__THE PROBLEM__
An exact copy of every entry is what's needed, so please transcribe them all.

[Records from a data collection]
╭──

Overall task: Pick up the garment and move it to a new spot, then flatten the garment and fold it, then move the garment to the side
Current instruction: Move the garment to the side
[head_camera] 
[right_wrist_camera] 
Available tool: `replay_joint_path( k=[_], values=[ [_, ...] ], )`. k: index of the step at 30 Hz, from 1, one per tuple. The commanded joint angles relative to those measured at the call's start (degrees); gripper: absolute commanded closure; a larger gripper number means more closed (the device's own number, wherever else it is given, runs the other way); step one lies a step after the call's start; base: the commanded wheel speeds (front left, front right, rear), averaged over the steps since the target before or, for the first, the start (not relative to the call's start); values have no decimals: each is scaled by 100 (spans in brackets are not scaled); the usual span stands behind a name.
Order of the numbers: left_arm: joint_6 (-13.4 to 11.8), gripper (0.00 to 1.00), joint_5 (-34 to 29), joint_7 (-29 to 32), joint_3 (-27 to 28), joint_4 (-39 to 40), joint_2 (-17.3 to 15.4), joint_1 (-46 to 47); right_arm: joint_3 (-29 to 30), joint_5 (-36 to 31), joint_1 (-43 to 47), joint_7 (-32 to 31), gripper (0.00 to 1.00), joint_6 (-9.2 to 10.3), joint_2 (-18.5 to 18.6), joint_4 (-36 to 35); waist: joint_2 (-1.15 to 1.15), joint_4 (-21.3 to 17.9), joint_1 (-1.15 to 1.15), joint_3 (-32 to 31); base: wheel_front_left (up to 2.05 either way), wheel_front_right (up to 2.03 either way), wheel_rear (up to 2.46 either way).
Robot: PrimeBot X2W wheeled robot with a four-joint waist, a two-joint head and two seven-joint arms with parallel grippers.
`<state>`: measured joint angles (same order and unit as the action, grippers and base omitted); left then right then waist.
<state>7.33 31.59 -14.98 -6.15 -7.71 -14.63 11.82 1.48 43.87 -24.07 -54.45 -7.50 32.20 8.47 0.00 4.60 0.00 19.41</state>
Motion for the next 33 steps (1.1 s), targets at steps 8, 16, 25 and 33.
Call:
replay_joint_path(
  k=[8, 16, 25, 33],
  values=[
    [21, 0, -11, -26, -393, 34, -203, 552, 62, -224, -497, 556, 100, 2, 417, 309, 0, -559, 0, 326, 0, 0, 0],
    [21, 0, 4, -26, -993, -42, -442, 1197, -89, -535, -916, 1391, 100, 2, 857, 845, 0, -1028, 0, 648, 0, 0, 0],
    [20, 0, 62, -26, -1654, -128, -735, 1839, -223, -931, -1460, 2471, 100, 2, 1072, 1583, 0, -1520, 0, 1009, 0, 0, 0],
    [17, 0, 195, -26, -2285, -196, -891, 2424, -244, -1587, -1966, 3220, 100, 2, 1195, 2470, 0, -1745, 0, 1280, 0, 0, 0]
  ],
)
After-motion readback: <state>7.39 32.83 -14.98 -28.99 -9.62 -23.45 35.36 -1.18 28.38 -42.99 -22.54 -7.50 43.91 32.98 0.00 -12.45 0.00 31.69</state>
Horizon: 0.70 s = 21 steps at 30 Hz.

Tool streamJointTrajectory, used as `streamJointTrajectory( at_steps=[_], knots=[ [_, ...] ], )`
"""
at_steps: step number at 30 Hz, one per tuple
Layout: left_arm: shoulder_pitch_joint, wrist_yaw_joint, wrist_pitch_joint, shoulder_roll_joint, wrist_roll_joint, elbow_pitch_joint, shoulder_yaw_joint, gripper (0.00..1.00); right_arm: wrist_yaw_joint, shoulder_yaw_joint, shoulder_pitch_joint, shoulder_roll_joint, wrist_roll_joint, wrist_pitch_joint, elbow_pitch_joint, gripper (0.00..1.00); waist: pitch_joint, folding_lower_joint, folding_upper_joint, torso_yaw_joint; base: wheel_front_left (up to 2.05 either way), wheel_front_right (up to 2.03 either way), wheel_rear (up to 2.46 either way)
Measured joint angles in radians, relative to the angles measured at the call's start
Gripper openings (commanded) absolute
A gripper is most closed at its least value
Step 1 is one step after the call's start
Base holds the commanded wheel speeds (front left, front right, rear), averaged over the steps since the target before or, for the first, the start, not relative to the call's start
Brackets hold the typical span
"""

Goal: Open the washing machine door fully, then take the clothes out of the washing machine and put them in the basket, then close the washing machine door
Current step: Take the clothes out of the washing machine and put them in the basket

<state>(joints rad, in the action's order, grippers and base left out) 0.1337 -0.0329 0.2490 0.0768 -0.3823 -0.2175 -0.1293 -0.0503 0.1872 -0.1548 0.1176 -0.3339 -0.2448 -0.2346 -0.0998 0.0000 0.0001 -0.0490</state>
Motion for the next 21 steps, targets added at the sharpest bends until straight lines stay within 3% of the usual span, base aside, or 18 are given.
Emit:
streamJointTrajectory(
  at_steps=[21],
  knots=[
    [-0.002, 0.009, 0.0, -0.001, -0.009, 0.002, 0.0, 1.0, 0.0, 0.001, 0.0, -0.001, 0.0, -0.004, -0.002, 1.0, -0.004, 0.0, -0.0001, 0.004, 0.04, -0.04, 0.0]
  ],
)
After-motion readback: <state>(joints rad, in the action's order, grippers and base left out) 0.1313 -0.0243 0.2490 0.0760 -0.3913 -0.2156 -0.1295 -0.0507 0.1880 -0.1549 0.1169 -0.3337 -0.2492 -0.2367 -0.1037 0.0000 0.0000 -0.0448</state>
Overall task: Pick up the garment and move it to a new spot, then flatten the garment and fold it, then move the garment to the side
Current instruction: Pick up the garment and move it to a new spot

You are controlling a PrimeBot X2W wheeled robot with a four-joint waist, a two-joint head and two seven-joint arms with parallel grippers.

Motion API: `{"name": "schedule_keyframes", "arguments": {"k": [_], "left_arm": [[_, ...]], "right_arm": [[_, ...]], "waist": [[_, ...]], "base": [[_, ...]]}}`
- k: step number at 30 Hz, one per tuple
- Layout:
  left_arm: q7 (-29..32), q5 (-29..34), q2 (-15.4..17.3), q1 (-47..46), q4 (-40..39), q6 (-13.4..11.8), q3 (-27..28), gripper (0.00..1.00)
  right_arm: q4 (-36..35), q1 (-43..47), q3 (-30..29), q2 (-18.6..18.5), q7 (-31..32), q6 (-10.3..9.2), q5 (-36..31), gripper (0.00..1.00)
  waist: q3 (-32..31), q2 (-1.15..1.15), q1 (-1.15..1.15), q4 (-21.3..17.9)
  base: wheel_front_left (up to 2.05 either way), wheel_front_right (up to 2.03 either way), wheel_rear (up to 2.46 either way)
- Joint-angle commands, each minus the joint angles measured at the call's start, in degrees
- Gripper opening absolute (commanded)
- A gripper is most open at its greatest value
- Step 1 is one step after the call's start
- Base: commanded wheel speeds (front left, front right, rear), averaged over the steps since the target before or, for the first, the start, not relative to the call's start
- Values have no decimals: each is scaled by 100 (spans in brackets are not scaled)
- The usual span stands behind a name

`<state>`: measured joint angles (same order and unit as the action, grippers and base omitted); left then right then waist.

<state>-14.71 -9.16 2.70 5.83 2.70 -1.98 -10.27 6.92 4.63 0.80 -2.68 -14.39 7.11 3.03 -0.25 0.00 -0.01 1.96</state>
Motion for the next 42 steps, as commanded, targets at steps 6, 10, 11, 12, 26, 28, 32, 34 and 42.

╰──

__OUTPUT FOR THIS TASK__
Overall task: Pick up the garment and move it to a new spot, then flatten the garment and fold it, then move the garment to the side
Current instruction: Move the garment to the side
[head_camera] 
[right_wrist_camera] 
Available tool: `replay_joint_path( k=[_], values=[ [_, ...] ], )`. k: index of the step at 30 Hz, from 1, one per tuple. The commanded joint angles relative to those measured at the call's start (degrees); gripper: absolute commanded closure; a larger gripper number means more closed (the device's own number, wherever else it is given, runs the other way); step one lies a step after the call's start; base: the commanded wheel speeds (front left, front right, rear), averaged over the steps since the target before or, for the first, the start (not relative to the call's start); values have no decimals: each is scaled by 100 (spans in brackets are not scaled); the usual span stands behind a name.
Order of the numbers: left_arm: joint_6 (-13.4 to 11.8), gripper (0.00 to 1.00), joint_5 (-34 to 29), joint_7 (-29 to 32), joint_3 (-27 to 28), joint_4 (-39 to 40), joint_2 (-17.3 to 15.4), joint_1 (-46 to 47); right_arm: joint_3 (-29 to 30), joint_5 (-36 to 31), joint_1 (-43 to 47), joint_7 (-32 to 31), gripper (0.00 to 1.00), joint_6 (-9.2 to 10.3), joint_2 (-18.5 to 18.6), joint_4 (-36 to 35); waist: joint_2 (-1.15 to 1.15), joint_4 (-21.3 to 17.9), joint_1 (-1.15 to 1.15), joint_3 (-32 to 31); base: wheel_front_left (up to 2.05 either way), wheel_front_right (up to 2.03 either way), wheel_rear (up to 2.46 either way).
Robot: PrimeBot X2W wheeled robot with a four-joint waist, a two-joint head and two seven-joint arms with parallel grippers.
`<state>`: measured joint angles (same order and unit as the action, grippers and base omitted); left then right then waist.
<state>7.33 31.59 -14.98 -6.15 -7.71 -14.63 11.82 1.48 43.87 -24.07 -54.45 -7.50 32.20 8.47 0.00 4.60 0.00 19.41</state>
Motion for the next 33 steps (1.1 s), targets at steps 8, 16, 25 and 33.
Call:
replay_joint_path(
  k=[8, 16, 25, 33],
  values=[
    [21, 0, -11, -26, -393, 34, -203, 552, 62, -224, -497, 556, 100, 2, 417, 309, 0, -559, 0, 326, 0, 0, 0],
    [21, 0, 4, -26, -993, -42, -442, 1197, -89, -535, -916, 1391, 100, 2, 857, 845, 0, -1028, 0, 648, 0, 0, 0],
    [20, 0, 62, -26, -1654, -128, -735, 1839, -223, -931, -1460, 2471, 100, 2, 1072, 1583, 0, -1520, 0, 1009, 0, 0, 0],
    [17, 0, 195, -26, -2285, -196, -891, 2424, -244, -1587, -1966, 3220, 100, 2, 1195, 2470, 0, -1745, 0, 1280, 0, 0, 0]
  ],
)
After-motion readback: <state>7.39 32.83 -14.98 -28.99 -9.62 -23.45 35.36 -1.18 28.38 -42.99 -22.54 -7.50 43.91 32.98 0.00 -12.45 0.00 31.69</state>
Horizon: 0.70 s = 21 steps at 30 Hz.

Tool streamJointTrajectory, used as `streamJointTrajectory( at_steps=[_], knots=[ [_, ...] ], )`
"""
at_steps: step number at 30 Hz, one per tuple
Layout: left_arm: shoulder_pitch_joint, wrist_yaw_joint, wrist_pitch_joint, shoulder_roll_joint, wrist_roll_joint, elbow_pitch_joint, shoulder_yaw_joint, gripper (0.00..1.00); right_arm: wrist_yaw_joint, shoulder_yaw_joint, shoulder_pitch_joint, shoulder_roll_joint, wrist_roll_joint, wrist_pitch_joint, elbow_pitch_joint, gripper (0.00..1.00); waist: pitch_joint, folding_lower_joint, folding_upper_joint, torso_yaw_joint; base: wheel_front_left (up to 2.05 either way), wheel_front_right (up to 2.03 either way), wheel_rear (up to 2.46 either way)
Measured joint angles in radians, relative to the angles measured at the call's start
Gripper openings (commanded) absolute
A gripper is most closed at its least value
Step 1 is one step after the call's start
Base holds the commanded wheel speeds (front left, front right, rear), averaged over the steps since the target before or, for the first, the start, not relative to the call's start
Brackets hold the typical span
"""

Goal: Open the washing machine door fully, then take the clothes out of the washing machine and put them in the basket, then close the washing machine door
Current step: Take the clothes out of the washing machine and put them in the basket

<state>(joints rad, in the action's order, grippers and base left out) 0.1337 -0.0329 0.2490 0.0768 -0.3823 -0.2175 -0.1293 -0.0503 0.1872 -0.1548 0.1176 -0.3339 -0.2448 -0.2346 -0.0998 0.0000 0.0001 -0.0490</state>
Motion for the next 21 steps, targets added at the sharpest bends until straight lines stay within 3% of the usual span, base aside, or 18 are given.
Emit:
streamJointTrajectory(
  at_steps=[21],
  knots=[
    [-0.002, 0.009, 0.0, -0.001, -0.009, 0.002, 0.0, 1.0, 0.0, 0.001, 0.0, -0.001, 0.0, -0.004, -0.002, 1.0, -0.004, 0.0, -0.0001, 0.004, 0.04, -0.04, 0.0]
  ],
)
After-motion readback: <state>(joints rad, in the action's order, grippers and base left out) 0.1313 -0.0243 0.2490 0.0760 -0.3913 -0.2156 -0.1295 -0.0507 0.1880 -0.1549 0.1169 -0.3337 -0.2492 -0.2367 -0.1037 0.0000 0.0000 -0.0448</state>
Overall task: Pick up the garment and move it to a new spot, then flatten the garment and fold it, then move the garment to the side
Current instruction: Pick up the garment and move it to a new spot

You are controlling a PrimeBot X2W wheeled robot with a four-joint waist, a two-joint head and two seven-joint arms with parallel grippers.

Motion API: `{"name": "schedule_keyframes", "arguments": {"k": [_], "left_arm": [[_, ...]], "right_arm": [[_, ...]], "waist": [[_, ...]], "base": [[_, ...]]}}`
- k: step number at 30 Hz, one per tuple
- Layout:
  left_arm: q7 (-29..32), q5 (-29..34), q2 (-15.4..17.3), q1 (-47..46), q4 (-40..39), q6 (-13.4..11.8), q3 (-27..28), gripper (0.00..1.00)
  right_arm: q4 (-36..35), q1 (-43..47), q3 (-30..29), q2 (-18.6..18.5), q7 (-31..32), q6 (-10.3..9.2), q5 (-36..31), gripper (0.00..1.00)
  waist: q3 (-32..31), q2 (-1.15..1.15), q1 (-1.15..1.15), q4 (-21.3..17.9)
  base: wheel_front_left (up to 2.05 either way), wheel_front_right (up to 2.03 either way), wheel_rear (up to 2.46 either way)
- Joint-angle commands, each minus the joint angles measured at the call's start, in degrees
- Gripper opening absolute (commanded)
- A gripper is most open at its greatest value
- Step 1 is one step after the call's start
- Base: commanded wheel speeds (front left, front right, rear), averaged over the steps since the target before or, for the first, the start, not relative to the call's start
- Values have no decimals: each is scaled by 100 (spans in brackets are not scaled)
- The usual span stands behind a name

`<state>`: measured joint angles (same order and unit as the action, grippers and base omitted); left then right then waist.

<state>-14.71 -9.16 2.70 5.83 2.70 -1.98 -10.27 6.92 4.63 0.80 -2.68 -14.39 7.11 3.03 -0.25 0.00 -0.01 1.96</state>
Motion for the next 42 steps, as commanded, targets at steps 6, 10, 11, 12, 26, 28, 32, 34 and 42.

The output is finished, and nothing else is needed.